▼

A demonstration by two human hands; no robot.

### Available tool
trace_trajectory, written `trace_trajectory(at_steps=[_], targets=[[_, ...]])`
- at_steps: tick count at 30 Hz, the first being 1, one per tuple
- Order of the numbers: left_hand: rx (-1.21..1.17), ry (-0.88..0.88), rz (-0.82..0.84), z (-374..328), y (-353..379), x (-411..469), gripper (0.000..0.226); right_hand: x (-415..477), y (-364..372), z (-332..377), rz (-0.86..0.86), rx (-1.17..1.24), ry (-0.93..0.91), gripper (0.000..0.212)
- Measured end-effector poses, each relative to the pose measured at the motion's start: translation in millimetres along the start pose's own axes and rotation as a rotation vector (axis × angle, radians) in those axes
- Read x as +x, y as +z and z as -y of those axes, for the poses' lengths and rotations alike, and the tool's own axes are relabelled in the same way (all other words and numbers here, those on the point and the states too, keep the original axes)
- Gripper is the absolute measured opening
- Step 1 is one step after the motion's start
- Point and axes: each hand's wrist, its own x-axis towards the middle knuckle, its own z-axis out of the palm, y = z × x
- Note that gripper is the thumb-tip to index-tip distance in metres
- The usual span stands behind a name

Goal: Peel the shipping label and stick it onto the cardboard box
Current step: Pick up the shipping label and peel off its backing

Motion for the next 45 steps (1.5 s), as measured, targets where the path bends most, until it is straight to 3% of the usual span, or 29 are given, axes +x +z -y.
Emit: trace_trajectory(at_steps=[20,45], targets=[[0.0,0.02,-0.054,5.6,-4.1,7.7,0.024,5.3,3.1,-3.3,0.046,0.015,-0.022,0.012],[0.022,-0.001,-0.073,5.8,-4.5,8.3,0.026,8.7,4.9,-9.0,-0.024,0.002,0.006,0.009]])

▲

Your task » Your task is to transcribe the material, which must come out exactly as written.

Exercise response »
A demonstration by two human hands; no robot.

### Available tool
trace_trajectory, written `trace_trajectory(at_steps=[_], targets=[[_, ...]])`
- at_steps: tick count at 30 Hz, the first being 1, one per tuple
- Order of the numbers: left_hand: rx (-1.21..1.17), ry (-0.88..0.88), rz (-0.82..0.84), z (-374..328), y (-353..379), x (-411..469), gripper (0.000..0.226); right_hand: x (-415..477), y (-364..372), z (-332..377), rz (-0.86..0.86), rx (-1.17..1.24), ry (-0.93..0.91), gripper (0.000..0.212)
- Measured end-effector poses, each relative to the pose measured at the motion's start: translation in millimetres along the start pose's own axes and rotation as a rotation vector (axis × angle, radians) in those axes
- Read x as +x, y as +z and z as -y of those axes, for the poses' lengths and rotations alike, and the tool's own axes are relabelled in the same way (all other words and numbers here, those on the point and the states too, keep the original axes)
- Gripper is the absolute measured opening
- Step 1 is one step after the motion's start
- Point and axes: each hand's wrist, its own x-axis towards the middle knuckle, its own z-axis out of the palm, y = z × x
- Note that gripper is the thumb-tip to index-tip distance in metres
- The usual span stands behind a name

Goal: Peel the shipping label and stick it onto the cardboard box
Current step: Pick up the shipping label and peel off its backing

Motion for the next 45 steps (1.5 s), as measured, targets where the path bends most, until it is straight to 3% of the usual span, or 29 are given, axes +x +z -y.
Emit: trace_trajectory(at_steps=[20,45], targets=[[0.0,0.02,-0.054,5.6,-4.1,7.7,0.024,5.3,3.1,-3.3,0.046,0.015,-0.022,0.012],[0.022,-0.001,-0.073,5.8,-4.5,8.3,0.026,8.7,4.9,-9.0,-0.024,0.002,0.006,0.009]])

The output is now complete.